"Sie lassen uns nicht raus"

Die Vorwürfe gegen die Fluggesellschaft Spanair häufen sich: Passagiere wurden offenbar vor dem Start am Verlassen der Maschine gehindert.

Madrid. Die letzten Worte von Ruben Santana erreichten seine Frau per SMS. "Sie lassen uns nicht raus, alles ist geschlossen" - offenbar in Panik tippte der 46-jährige Passagier des Unglücksfluges JK 5022 diese Botschaft in sein Handy. Nach dem Absturz der Maschine, der am Mittwoch 153Todesopfer gefordert hatte, gab seine Familie diese Nachricht an die Tageszeitung "El Paìs" weiter. Die fand heraus: Gleich mehrere Passagiere wollten offenbar das Flugzeug nach dem wegen technischer Probleme abgebrochenen ersten Startversuch verlassen. Das Personal ließ sie aber nicht von Bord.

Das Recht dazu hatte der Pilot: Er entscheidet, ob Passagiere ein Flugzeug nach dem Boarding noch verlassen dürfen. "Gesellschaften, die einen guten Ruf zu verlieren haben, werden Reisende natürlich ziehen lassen", sagte ein Sprecher des Luftfahrtbundesamtes. Dass Spanair dies den Passagieren nicht erlaubte, bringt viele Angehörige der Opfer noch mehr gegen die Fluggesellschaft auf. Ein Treffen mit Verantwortlichen der Airline verließen viele Hinterbliebene unter Protest.

Der Unmut der Angehörigen speist sich auch durch immer neue Spekulationen über die Ursache des Unglücks. Aus Ermittlerkreisen heißt es, der Absturz sei womöglich nun doch nicht durch einen Triebwerksbrand verursacht worden. Das hatten Augenzeugen zunächst behauptet. Ein Video der staatlichen Flughafengesellschaft soll dagegen zeigen, dass das Flugzeug erst nach beim Aufschlag auf den Boden Feuer gefangen hat.

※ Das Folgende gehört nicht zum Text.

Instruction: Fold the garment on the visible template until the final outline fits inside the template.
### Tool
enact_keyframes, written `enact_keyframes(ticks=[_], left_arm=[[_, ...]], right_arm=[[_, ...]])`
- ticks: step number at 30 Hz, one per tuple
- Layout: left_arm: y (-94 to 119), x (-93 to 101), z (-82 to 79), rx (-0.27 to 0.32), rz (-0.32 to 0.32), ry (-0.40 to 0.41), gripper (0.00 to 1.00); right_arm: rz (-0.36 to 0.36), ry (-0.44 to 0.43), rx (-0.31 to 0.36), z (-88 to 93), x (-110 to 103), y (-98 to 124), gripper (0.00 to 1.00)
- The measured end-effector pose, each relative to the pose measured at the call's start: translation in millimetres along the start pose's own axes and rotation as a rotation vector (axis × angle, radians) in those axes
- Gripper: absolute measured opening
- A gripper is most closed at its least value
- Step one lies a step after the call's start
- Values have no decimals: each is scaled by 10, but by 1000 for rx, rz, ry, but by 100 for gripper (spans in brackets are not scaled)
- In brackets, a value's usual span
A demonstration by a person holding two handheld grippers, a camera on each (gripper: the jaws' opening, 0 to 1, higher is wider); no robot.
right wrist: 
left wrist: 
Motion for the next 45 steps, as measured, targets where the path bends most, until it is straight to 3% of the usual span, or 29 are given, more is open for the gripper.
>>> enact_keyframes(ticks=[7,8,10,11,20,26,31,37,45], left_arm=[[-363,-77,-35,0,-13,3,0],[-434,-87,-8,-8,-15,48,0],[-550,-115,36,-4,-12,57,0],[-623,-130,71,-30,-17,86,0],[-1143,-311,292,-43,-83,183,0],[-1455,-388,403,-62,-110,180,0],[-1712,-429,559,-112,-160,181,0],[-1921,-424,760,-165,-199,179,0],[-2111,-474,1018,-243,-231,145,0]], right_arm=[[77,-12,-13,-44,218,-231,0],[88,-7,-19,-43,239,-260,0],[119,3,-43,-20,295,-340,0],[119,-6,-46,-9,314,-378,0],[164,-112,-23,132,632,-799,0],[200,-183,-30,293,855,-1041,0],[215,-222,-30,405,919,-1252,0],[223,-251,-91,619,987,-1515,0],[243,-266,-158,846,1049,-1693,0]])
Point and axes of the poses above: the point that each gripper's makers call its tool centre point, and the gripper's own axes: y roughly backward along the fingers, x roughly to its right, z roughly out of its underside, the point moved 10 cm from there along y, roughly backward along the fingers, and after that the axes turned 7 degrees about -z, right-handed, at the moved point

Auch mehrere Luftfahrtexperten sagten am Freitag, nicht ein Fehler allein, sondern eine Fehlerkette müsse die Katastrophe ausgelöst haben. Spaniens Luftfahrtbehörde vermutet, von einem der Triebwerke könnten beim Start Teile abgefallen sein, die das Leitwerk beschädigt haben. Dies könnte zusätzlich zum Ausfall eines Triebwerks das Flugzeug in der Luft außer Kontrolle gebracht haben. Für die These spricht, dass die toten Piloten den Rettungskräften zufolge mit gebrochenen Armen gefunden wurden - als hätten sie mit aller Kraft versucht, das Flugzeug zu stabilisieren.

Spanair trat am Freitag erneut Vermutungen entgegen, das Unglück könne durch Fahrlässigkeit der Airline-Techniker nach dem abgebrochenen ersten Start verursacht worden sein. Spanische Medien hatten wiederholt über Stellenabbau und chaotische Zustände bei der wirtschaftlich angeschlagenen Fluglinie berichtet. Der Spanair-Pilot und Vorsitzende der spanischen Pilotengewerkschaft Sepla, José Maria Vazquez entgegnete, solche Vorwürfe seien "ungeheuerlich". Auch der deutsche Luftfahrtexperte Heinrich Großbongardt sagte im Bayerischen Rundfunk, Spanair habe einen guten Ruf.

Endgültigen Aufschluss über die Unglücksursache wird wohl erst die Auswertung der Flugschreiber bringen - doch dies werde nach Aussage spanischer Behörden noch mindestens einen Monat dauern. Bis heute abgeschlossen sein soll dagegen die Identifizierung der Todesopfer. Dann wird auch Gewissheit herrschen über das Schicksal der fünf Deutschen, die höchstwahrscheinlich beim Absturz ums Leben gekommen sind.